**Aim of the exercise:**
Only the lines from the top of the data through the one with "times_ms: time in" are to be written out, each exactly as it stands.
________________
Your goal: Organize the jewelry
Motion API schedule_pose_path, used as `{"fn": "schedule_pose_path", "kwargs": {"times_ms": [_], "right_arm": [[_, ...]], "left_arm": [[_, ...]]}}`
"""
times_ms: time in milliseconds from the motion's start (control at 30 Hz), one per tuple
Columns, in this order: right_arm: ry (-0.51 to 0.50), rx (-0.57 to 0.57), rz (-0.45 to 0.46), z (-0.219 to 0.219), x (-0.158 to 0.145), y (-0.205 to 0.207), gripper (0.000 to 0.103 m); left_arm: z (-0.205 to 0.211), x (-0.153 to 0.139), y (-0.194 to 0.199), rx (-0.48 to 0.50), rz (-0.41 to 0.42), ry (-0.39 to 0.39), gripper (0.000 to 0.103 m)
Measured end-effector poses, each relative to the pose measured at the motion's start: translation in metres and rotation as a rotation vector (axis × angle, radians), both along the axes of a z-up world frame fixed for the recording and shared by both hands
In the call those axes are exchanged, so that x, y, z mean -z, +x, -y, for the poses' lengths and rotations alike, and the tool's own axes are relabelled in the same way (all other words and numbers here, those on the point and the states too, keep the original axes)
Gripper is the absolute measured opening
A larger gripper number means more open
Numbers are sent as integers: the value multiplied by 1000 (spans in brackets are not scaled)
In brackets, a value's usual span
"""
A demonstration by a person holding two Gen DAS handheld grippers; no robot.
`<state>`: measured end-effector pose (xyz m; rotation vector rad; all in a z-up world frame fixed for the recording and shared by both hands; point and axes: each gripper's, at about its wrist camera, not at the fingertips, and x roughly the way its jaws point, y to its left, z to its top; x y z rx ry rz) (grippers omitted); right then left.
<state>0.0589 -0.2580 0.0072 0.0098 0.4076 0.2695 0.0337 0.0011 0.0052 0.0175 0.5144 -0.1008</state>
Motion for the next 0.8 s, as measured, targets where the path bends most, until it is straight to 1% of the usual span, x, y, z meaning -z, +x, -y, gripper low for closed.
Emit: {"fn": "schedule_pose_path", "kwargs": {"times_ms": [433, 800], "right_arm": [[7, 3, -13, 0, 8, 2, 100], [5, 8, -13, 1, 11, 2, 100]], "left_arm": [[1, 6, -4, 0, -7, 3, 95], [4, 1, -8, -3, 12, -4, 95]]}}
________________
**Answer for this exercise:**
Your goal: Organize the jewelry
Motion API schedule_pose_path, used as `{"fn": "schedule_pose_path", "kwargs": {"times_ms": [_], "right_arm": [[_, ...]], "left_arm": [[_, ...]]}}`
"""
times_ms: time in milliseconds from the motion's start (control at 30 Hz), one per tuple

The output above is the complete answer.